Generally speaking, value is good. The 5800X3D’s value has also been good, particularly if you already own AM4. Buyers of brand new machines really should be carefully weighing sticking with more modern hardware for better upgradeability, especially now that the 7800X3D prices have stabilized. But definitely for owners of existing AM4 builds, the 5800X3D and 5700X3D are both good value options to get one last push on the CPU-side. 

But for these two parts, you’re looking at around a 20% increase in price -- from $250 to $300 or so -- and a 6-10% increase in performance by buying the 5800X3D instead.

If this truly is going to be the last hurrah for an AM4 build and you want to stretch it as long as CPU-ly possible, then the 5800X3D does get the most traction to keep you going another couple years. The 5700X3D is just there for anyone on a stricter budget.

What is less clear is whether it’d make any sense to build a brand new AM4 machine with all new parts. With used, it makes more sense. But for all new, remember that you are going to inevitably be marooned on the platform.
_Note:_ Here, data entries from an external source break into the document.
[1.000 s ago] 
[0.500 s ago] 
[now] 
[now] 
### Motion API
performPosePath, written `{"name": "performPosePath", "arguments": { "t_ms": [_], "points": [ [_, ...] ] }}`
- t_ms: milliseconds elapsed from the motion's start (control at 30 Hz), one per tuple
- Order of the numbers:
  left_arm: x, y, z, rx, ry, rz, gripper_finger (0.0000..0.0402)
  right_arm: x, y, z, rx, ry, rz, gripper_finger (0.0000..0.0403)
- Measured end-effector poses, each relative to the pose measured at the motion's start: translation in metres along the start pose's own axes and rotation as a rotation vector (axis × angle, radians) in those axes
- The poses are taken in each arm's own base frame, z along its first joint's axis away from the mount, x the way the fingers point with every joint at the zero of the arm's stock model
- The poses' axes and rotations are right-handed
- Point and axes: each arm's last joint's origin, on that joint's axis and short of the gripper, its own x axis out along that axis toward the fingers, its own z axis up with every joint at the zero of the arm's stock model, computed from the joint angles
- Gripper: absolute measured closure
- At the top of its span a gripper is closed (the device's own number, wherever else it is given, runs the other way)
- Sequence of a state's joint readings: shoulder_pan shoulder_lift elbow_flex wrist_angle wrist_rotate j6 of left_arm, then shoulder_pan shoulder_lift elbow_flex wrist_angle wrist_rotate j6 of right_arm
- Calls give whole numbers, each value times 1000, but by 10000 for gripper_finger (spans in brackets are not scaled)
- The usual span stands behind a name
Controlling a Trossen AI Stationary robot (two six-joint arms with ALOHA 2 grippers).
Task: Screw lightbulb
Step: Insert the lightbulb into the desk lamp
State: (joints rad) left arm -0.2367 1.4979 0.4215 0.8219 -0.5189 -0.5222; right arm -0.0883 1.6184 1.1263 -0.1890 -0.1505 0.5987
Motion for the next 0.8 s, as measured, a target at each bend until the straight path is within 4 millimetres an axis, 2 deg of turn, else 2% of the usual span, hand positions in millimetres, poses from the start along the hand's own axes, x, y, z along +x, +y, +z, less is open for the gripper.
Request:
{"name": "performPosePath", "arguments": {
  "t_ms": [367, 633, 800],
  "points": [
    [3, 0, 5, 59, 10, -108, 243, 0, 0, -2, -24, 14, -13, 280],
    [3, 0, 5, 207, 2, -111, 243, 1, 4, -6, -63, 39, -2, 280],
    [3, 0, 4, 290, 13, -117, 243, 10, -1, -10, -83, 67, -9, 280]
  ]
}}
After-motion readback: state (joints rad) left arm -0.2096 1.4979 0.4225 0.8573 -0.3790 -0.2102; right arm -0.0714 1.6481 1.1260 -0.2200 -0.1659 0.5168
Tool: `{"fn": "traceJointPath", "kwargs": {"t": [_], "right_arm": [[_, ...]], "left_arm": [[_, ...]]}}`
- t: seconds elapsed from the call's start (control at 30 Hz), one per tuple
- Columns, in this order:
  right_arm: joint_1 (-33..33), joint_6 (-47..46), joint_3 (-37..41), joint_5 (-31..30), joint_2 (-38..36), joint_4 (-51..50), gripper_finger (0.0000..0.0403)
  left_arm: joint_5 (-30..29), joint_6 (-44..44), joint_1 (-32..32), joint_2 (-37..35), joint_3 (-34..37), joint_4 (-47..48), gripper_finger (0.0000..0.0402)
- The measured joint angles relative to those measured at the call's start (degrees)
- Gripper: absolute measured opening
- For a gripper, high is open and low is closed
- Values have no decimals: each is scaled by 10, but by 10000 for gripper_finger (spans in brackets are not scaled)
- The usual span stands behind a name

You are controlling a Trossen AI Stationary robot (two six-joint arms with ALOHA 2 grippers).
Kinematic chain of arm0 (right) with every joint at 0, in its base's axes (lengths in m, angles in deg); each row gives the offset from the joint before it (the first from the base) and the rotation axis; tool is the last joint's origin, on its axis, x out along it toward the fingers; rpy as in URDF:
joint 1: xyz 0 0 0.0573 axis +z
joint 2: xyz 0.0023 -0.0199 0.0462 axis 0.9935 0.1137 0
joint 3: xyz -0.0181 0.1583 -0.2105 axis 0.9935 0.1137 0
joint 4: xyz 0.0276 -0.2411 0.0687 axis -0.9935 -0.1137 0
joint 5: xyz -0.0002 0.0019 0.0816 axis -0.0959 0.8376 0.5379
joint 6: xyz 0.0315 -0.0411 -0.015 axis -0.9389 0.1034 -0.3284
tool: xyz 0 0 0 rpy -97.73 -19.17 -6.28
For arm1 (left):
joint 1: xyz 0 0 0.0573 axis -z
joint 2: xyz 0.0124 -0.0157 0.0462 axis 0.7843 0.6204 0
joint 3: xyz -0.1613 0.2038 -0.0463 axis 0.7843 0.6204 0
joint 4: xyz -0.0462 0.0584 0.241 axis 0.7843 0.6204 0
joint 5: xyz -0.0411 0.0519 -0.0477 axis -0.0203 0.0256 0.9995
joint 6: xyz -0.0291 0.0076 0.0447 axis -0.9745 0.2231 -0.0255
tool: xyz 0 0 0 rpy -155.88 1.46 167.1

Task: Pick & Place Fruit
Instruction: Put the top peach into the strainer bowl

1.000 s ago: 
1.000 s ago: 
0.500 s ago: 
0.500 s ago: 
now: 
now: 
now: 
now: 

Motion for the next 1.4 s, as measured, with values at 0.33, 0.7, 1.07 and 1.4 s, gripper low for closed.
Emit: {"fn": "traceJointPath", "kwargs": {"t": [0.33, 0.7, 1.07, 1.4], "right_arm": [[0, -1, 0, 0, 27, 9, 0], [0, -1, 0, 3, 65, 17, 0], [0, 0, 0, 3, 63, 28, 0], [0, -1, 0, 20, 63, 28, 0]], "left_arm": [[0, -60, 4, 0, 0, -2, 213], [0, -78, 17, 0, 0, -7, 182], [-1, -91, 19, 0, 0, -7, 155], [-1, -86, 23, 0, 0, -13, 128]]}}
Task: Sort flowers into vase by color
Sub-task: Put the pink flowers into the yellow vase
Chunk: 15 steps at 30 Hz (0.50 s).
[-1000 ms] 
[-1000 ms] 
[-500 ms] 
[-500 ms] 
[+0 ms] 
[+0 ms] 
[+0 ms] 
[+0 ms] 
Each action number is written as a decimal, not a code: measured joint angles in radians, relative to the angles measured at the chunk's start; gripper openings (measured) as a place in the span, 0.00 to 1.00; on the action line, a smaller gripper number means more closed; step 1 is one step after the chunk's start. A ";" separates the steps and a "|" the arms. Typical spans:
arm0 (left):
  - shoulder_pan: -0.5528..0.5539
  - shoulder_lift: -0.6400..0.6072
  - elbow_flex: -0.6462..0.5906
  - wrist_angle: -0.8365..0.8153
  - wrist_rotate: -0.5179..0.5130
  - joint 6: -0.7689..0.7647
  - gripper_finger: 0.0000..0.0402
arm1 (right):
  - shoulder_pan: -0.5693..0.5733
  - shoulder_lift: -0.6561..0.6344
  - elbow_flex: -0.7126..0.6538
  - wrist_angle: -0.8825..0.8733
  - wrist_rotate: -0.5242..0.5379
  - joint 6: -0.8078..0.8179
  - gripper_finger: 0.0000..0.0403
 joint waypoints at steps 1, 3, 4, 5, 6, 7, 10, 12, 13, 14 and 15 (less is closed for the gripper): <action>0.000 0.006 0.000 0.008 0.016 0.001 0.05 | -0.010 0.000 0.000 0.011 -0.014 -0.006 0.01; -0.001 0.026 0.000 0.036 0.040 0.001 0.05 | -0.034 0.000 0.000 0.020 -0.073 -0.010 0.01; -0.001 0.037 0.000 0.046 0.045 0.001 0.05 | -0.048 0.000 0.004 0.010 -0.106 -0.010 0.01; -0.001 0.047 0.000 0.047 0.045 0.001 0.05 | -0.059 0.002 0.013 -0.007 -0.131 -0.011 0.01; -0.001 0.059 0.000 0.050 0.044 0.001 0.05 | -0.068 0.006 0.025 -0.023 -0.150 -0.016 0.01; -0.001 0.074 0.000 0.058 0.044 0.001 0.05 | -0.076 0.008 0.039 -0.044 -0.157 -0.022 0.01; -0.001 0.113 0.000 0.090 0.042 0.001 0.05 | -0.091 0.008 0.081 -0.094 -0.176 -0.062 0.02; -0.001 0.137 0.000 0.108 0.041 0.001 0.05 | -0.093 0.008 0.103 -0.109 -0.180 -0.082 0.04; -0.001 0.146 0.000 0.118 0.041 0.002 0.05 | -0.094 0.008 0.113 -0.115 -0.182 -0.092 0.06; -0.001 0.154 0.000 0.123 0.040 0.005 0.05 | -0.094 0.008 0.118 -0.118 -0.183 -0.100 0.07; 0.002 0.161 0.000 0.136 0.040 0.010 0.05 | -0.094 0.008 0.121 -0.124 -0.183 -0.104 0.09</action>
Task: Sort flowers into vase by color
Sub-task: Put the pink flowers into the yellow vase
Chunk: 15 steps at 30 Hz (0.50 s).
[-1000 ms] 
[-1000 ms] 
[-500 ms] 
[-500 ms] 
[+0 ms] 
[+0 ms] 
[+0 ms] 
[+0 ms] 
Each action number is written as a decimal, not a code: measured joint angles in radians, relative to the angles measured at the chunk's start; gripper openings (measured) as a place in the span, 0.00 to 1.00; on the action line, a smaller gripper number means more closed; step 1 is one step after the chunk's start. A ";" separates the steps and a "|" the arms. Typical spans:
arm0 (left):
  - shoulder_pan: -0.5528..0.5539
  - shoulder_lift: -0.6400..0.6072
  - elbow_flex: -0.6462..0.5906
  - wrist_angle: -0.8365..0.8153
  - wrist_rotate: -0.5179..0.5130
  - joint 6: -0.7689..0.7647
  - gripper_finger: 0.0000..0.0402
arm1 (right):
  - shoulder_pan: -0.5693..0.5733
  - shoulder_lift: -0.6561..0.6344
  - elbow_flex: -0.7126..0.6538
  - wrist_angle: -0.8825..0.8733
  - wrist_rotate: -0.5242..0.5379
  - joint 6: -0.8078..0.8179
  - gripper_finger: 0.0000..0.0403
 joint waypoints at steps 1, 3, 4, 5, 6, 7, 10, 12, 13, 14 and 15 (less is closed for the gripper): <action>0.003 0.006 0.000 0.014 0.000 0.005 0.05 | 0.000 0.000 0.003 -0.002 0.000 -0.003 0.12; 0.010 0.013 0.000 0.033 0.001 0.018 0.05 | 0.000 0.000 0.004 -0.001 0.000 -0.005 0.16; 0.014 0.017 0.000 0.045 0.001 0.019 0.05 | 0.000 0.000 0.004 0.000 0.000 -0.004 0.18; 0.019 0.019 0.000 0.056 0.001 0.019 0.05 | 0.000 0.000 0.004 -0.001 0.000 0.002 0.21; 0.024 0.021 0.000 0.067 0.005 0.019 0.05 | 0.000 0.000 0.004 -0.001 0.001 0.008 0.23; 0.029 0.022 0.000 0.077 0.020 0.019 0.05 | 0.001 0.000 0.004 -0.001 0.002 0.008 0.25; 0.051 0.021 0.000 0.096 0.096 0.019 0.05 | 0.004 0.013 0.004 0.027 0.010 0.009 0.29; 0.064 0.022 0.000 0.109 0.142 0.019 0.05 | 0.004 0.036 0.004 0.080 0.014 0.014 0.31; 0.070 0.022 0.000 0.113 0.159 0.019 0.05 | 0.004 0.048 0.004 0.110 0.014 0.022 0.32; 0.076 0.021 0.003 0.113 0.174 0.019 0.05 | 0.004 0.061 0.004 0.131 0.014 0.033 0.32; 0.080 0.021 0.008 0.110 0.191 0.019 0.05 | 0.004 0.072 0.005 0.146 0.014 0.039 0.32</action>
There’s some value in a new platform for new builds for that reason. This is clearly a good upgrade option, though.

Intel’s 14600K has also stabilized in price over the past couple months, but we don’t consider it a direct alternative to the 5800X3D. The 7000 series might be a closer alternative, just because you can’t install a 14600K in an AM4 board, and we think that's probably the primary user of these new AM4 parts in 2024.

Ultimately, we’re just happy to see a platform get supported for 8 years now, or about 7 of Ryzen CPUs. That’s great for reducing e-waste and helping keep PCs affordable in an era of expensive GPUs.

Our conclusion is pretty straightforward. We still think the 5800X3D makes sense. It is not invalidated entirely by the 5700X3D, which does take a good chunk out of the potential sales for people who are really sensitive to that extra $50 to $65 but we think the 5800XD mostly still makes sense as an option if you are really just trying to get one last drop in to squeeze everything out of that motherboard. With that price gap, however, the 5700X3D is a better value strictly in the sense that it's a lot cheaper and the performance gap is really not that wide.